Should We Teach How One Must Feel?

Finally I'm reading The Abolition of Man by C.S. Lewis. He's certainly making the rounds on my blog, and he'll probably keep doing so for awhile yet.

It reminded me of a question in my mind, one that's been here ever since I was a child. I was raised rather a bit in the world of classical education. For me, there was an aura of there being better things and worse things- that not all art is equal, not all literature is equal, and not all actions are good. There are standards of excellence. There is Truth.

I love all this. Maybe I was brainwashed or conditioned, but if so, I like what I was brainwashed into because it certainly makes sense to me. It felt to me as if I was being welcomed into what I really wanted the world to be like, warts and all, because believing that excellence and truth exist, that means you have to live up to them, and it implies that people often do not (what reason is there for a standard if it is the status quo?).

It's always been an intriguing question to me whether these Classical ideas are really better, or whether that's brainwashing, illusions, so on.
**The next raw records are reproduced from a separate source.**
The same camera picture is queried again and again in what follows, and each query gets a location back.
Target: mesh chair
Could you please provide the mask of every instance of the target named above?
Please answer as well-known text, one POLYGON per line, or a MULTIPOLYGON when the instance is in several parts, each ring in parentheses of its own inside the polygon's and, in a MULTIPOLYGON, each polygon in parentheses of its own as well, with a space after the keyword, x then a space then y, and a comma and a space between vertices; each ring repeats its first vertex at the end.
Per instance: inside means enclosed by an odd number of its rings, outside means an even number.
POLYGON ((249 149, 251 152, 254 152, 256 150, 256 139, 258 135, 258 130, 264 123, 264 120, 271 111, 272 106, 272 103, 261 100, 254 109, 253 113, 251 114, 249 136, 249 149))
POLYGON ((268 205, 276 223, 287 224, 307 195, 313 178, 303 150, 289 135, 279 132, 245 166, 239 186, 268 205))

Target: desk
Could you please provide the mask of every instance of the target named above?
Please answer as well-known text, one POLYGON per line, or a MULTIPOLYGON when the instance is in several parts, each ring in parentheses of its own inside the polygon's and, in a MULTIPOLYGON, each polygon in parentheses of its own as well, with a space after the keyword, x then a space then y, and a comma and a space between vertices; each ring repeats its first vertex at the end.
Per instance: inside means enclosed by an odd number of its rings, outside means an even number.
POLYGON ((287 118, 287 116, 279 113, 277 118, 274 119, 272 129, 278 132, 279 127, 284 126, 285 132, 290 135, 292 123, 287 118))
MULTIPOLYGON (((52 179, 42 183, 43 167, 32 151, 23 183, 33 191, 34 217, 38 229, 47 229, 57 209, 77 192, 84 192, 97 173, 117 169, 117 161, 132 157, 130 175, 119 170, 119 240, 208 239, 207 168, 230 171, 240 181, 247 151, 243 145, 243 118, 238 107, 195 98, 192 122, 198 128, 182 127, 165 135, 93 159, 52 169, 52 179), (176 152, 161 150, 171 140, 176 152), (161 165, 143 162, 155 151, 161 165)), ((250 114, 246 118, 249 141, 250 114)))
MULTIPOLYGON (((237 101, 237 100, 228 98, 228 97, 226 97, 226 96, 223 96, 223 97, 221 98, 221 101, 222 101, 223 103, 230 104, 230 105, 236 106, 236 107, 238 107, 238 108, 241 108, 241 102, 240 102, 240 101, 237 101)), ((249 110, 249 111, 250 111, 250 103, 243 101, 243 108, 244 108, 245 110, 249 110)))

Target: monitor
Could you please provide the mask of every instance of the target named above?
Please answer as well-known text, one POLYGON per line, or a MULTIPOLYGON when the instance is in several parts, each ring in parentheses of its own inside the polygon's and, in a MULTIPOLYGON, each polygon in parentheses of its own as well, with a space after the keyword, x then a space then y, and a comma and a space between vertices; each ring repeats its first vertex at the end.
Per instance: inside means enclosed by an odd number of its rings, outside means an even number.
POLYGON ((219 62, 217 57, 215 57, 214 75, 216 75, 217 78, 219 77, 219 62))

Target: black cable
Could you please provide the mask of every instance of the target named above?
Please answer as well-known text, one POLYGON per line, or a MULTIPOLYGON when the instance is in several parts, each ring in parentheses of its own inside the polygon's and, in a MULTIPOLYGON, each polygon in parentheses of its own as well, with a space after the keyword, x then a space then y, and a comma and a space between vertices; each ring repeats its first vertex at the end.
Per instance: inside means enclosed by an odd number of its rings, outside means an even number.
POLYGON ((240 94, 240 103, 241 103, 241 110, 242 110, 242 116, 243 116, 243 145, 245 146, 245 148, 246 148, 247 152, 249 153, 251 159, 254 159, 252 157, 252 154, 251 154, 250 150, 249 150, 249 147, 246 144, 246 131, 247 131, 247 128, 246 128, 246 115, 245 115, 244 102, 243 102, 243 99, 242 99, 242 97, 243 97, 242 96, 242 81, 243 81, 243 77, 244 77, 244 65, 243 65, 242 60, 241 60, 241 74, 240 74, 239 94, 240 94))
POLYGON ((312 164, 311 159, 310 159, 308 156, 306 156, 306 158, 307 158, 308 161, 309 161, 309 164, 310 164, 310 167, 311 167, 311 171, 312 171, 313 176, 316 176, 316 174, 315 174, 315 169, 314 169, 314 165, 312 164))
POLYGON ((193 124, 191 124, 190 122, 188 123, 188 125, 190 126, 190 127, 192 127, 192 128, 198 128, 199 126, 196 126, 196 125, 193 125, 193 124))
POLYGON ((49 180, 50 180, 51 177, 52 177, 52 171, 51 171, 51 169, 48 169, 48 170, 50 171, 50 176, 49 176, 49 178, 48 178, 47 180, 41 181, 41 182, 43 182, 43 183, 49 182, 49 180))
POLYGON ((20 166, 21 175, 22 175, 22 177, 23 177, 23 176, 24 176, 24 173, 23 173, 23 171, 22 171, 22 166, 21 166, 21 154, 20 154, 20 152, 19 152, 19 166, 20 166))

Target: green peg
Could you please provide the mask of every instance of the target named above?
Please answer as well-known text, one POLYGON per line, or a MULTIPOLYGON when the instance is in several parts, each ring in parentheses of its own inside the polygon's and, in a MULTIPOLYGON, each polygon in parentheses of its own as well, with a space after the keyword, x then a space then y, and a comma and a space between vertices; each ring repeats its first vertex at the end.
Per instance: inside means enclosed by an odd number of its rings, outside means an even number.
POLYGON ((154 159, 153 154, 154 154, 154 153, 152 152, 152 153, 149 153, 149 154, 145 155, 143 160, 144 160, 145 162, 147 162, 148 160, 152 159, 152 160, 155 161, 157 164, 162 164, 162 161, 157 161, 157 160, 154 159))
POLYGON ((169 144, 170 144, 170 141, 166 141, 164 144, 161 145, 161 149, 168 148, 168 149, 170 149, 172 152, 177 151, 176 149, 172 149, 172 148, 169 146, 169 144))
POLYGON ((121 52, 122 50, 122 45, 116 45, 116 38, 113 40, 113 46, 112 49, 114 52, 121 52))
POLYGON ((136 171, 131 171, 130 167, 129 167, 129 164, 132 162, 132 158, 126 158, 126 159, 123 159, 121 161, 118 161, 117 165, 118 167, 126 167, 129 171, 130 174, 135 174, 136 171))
In The Silver Chair (by Lewis, again, what must you all be thinking?) the Witch is enchanting the characters to believe that what they came from (the surface of the earth) is not real; that only under-the-surface is real. The Sun they invented by looking at her lamp and imagining a bigger and better lamp. If I am wrong and Truth is made up, I would far rather believe in it than not, as they replied to her about their apparently made-up world.
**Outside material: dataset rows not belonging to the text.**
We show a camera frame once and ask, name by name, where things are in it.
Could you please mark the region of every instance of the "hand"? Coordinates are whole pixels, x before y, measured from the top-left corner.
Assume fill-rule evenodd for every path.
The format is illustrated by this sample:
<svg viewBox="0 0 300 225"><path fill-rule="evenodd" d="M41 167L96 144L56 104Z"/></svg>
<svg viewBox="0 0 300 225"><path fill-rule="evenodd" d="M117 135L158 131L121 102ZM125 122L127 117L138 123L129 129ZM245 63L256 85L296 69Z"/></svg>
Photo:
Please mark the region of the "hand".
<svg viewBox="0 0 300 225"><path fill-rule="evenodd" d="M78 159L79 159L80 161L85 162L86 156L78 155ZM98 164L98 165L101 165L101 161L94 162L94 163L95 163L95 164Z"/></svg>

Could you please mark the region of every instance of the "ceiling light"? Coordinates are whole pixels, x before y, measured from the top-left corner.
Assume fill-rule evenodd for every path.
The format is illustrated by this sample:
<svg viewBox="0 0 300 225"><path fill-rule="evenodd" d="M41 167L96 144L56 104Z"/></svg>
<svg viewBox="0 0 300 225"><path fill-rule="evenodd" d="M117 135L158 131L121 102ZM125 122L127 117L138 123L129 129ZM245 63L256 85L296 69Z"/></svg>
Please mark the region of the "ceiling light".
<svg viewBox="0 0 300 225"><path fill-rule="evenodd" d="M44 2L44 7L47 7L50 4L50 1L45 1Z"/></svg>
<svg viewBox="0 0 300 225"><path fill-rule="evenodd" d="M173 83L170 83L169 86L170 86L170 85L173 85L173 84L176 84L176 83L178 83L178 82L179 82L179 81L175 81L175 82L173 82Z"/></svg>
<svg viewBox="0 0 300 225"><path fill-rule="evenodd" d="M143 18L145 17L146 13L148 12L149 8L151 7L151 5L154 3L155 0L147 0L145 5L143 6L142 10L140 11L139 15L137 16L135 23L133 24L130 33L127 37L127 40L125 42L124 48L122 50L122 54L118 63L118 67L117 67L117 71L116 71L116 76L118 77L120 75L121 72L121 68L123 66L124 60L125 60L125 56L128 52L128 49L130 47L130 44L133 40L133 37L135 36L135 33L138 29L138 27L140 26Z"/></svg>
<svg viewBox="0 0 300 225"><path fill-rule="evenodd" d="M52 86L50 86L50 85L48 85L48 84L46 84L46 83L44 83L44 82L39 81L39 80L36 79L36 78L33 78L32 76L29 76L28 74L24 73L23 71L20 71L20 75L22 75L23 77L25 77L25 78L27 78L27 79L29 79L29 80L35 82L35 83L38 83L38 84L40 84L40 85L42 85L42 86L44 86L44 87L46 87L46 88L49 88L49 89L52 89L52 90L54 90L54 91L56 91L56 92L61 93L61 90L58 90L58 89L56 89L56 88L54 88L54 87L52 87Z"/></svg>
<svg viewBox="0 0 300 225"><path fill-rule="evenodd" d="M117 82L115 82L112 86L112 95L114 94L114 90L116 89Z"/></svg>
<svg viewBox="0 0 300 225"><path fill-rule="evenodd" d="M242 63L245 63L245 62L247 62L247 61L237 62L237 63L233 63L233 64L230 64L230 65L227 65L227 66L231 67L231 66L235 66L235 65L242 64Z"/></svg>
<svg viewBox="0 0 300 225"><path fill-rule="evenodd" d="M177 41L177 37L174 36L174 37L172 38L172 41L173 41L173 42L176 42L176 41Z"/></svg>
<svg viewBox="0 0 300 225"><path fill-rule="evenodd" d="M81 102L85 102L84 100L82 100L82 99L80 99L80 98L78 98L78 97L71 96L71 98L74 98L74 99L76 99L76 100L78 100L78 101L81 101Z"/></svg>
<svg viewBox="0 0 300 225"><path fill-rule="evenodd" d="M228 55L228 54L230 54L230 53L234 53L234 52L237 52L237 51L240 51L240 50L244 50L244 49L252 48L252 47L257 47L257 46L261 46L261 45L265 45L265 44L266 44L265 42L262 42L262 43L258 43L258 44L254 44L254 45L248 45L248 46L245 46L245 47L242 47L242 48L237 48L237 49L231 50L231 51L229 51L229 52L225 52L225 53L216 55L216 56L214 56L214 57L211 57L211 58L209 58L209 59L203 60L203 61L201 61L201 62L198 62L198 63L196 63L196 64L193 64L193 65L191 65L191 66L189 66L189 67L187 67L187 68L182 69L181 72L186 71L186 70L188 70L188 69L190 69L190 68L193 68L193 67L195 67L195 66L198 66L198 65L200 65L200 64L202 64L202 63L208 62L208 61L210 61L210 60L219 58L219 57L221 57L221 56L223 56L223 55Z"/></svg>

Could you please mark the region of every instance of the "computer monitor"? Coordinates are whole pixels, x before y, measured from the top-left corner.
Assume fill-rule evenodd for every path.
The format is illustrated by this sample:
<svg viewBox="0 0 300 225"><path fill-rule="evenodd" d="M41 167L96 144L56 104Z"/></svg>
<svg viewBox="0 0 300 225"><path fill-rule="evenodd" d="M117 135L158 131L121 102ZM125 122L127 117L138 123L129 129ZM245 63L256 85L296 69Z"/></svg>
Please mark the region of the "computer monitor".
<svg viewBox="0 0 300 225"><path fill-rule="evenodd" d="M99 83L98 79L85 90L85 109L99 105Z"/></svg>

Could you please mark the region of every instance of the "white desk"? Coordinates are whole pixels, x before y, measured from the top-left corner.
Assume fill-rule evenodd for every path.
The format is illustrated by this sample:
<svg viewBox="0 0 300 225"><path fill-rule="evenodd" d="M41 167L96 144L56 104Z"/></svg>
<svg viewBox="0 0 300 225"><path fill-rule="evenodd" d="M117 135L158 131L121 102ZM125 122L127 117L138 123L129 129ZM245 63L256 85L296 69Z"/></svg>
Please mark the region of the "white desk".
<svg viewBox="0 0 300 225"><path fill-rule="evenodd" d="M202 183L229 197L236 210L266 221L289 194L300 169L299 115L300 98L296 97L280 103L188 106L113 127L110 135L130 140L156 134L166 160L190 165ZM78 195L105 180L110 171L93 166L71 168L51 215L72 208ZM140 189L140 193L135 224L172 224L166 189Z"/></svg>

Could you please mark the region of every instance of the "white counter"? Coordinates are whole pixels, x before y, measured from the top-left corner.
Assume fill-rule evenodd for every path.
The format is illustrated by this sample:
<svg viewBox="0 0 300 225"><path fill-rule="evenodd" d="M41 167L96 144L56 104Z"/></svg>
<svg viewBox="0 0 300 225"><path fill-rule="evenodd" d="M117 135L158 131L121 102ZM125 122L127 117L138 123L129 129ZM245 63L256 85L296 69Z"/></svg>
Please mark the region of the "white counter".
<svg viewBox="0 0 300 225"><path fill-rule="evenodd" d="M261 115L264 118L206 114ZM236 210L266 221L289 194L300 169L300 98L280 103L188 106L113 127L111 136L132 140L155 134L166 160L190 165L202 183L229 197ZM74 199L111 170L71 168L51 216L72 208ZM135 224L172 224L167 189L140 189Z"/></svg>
So, is classical music actually such a great form of music? Is Dickens such very good literature? What of the great, classic painters? Is The Lord of the Rings such a great story? Are these better than pop culture? Could there be a hierarchy of music, values of worth?

I have always felt that we have left Excellence. It is not a value in our society anymore. Beauty no longer is a standard that art should aspire to. It is as if we don't believe in beauty, truth, or any of the other standards we used to think existed. Yet, underneath it all it seems that the desire for all this is still there, and I wonder if we are creating generations of very lost people by divorcing ourselves from these standards. They were our life and breath. They make us Man. We will turn ourselves into only animals if we keep on the course we are in... and we really have forgotten our roots. We really have. Even I have, yet still wanting to believe this. It's very hard to firmly plant yourself in these old standards when everyone around you so obviously doesn't feel the same- people now want to live 'their truth' and feel their own sensations and not judge themselves. I wonder if by not judging ourselves, we are going to lose any respect we could ever have for ourselves.